O combate às queimadas

Viajo sempre pelo interior e vejo o quanto tem sido danoso o problema das queimadas. Há lagos e rios por onde navegar, à noite e no começo da manhã, é uma aventura, com os barcos precisando rasgar a pesada cerração causada pela mistura de umidade e fumaça.

Esta é a hora em que o caboclo faz o roçado para a juta, malva e mandioca, os três pilares da agricultura familiar amazonense. Conversei com eles – e conversar com essa gente traz sempre muitas lições. Ouvi de muitos uma indagação: “Se não posso queimar a capoeira pra fazer o meu roçado, alguém vem me ajudar a fazer isso?”

Entendo, apoio e aprovo o combate às queimadas. Elas não podem mesmo continuar. O outro lado, porém, o do produtor rural, precisa ser ouvido e atendido. A maioria das famílias da zona rural ou é formada por pai, mãe e crianças ou por pai, mãe e filhos maiores… que foram estudar na cidade. Num caso ou no outro, a tarefa de roçar manualmente, para o solitário agricultor, é um fardo pesado.

Insisto: sou a favor do grupo criado para combater as queimadas. Estava mais que na hora dos governos municipal, estadual e federal se unirem nesse trabalho. Aquele negócio de cada um dar uma justificativa diferente e nenhum conseguir uma ação efetiva não podia continuar.

É difícil mudar um comportamento cultural. Todos os anos, por esta época, apesar de sofrer diretamente os danos causados pela fumaça das queimadas, o caboclo tem isso como algo normal. Mas muita coisa mudou na mentalidade interiorana.

Matar o peixe-boi, por exemplo, era algo comum. Se o coitado do bicho aparecesse na frente de um pescador, ele veria ali apenas uma fonte de proteína e jamais um animal em extinção. O filme “No tempo das amazonas”, de Silvino Santos, mostra bem o tratamento da época, quando a gordura do peixe-boi chegou a ser usada como combustível. Agora, quando um filhote fica preso na malhadeira, o pescador trata de resgatá-lo, envolvê-lo em panos molhados e trazê-lo para Manaus, onde o Inpa tem reconhecido trabalho de ajuda à espécie.

Para conseguir um estágio assim contra as queimadas vai dar muito mais trabalho. Distribuir motosserras para o caboclo está fora de cogitação, diante do risco de que o equipamento seja usado para tirar madeira, no lugar de apenas servir para roçar a capoeira.

Sugiro que Inpa e Embrapa sejam convocados a oferecer o conhecimento acumulado sobre a preparação da terra. Sei que as duas instituições já concluíram que a queimada não é o melhor caminho e acaba até, no médio prazo, empobrecendo a terra.

É preciso também que os órgãos municipais e estaduais de assistência social participem.
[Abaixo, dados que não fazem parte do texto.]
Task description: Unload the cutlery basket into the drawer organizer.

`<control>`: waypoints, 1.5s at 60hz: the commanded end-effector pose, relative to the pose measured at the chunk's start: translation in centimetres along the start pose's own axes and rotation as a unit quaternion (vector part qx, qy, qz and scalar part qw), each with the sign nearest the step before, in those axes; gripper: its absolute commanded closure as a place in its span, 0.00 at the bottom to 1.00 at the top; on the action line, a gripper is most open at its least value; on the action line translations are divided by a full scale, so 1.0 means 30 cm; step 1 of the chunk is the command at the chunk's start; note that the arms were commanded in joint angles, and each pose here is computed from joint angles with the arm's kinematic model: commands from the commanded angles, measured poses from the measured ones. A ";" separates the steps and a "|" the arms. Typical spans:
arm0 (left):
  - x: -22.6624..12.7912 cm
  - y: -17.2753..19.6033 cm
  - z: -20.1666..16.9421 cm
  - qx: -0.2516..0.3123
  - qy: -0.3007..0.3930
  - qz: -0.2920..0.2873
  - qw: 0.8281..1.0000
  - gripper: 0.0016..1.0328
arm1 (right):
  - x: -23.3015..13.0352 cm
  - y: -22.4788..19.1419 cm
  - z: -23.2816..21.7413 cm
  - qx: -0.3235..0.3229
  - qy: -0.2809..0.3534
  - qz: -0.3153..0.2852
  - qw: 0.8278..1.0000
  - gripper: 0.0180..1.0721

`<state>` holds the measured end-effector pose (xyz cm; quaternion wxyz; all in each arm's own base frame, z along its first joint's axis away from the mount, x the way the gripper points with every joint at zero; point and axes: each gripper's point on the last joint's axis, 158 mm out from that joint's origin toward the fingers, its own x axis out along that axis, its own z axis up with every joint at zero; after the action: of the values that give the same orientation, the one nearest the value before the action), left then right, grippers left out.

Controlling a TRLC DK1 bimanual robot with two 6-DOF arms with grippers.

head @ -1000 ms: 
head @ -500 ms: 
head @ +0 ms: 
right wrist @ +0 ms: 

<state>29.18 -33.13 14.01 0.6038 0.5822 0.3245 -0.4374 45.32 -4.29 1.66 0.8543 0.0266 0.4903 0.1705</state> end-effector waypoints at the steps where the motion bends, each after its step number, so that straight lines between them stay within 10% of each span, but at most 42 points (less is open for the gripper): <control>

Quem sabe não é o momento de reforçar o cooperativismo e de reviver a prática ancestral do mutirão, na Zona Rural, com todos se unindo no momento de roçar, entrando o poder público com transporte, água e comida para os trabalhadores?

Parabenizo todos os órgãos envolvidos no combate às queimadas. Vão em frente. Mas não esqueçamos do aspecto humano dessa ação. O caboclo sofre demais, mas é matreiro. Melhor torná-lo parceiro nessa luta.